[They] don’t say “Malawi”; they just say “Africa.”
[…] Of course this isn’t really about Madonna. It is about a formula that well-meaning people have adopted in looking at Africa, a surface-only, let’s-ignore-the-real-reasons template that African experiences have all been forced to fit in order to be authentically “African.”
If I were not African, I wonder whether it would be clear to me that Africa is a place where the people do not need limp gifts of fish but sturdy fishing rods and fair access to the pond. I wonder whether I would realize that while African nations have a failure of leadership, they also have dynamic people with agency and voices. I wonder whether I would know that Africa has class divisions, that wealthy Africans who have not stolen from their countries actually exist.

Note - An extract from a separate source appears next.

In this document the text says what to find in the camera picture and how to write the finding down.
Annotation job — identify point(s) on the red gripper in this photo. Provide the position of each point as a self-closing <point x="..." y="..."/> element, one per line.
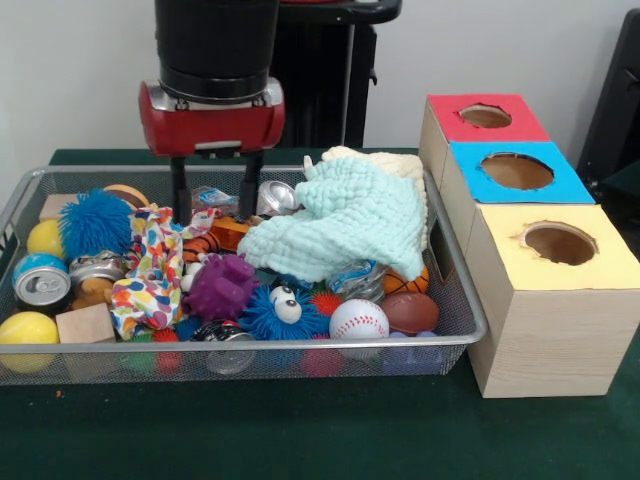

I wonder whether I would know that corrupt African countries are also full of fiercely honest people and that violent conflicts are about resource control in an environment of (sometimes artificial) scarcity. Watching David Banda’s father, I imagined a British David visiting him in 2021 and I wondered what they would talk about.
Negrophile




If everyone would only take the time to really learn each other and who we really are as an individual, people and nation.
Comment by Stephen Bess — 30 November 2006 @ 6:32 pm
…and then I find you have more to say then the brilliant poetry.
Both pages are wonderful reads.
Thanks again.
Comment by GoGo — 2 December 2006 @ 2:09 pm
I wonder if what I am about to say sounds painfully naive. Are not most people more than the image of their countries’ politics and socio-economic status? Sum of people being more than the whole of the country? I hope never to be judged on the actions of the political enviroment of the country I live; but wait, I already know that I have been.
Comment by Chelle — 16 December 2006 @ 9:34 pm
It seems to me that the world is full of ignorance, no matter where people are from. I cringe to think of how people toss ‘Westerners’ into one category, ‘Asians’ into another, ‘Arabs’ and ‘Africans’ in others. Somehow we neglect to think about how I, as a Canadian may well have more in common with someone native to South Africa, China or Iraq than I do with the boy next door to me.
Comment by Stephanie — 8 January 2007 @ 11:26 pm
These comments have been invaluable to me as is this whole site. I thank you for your comment.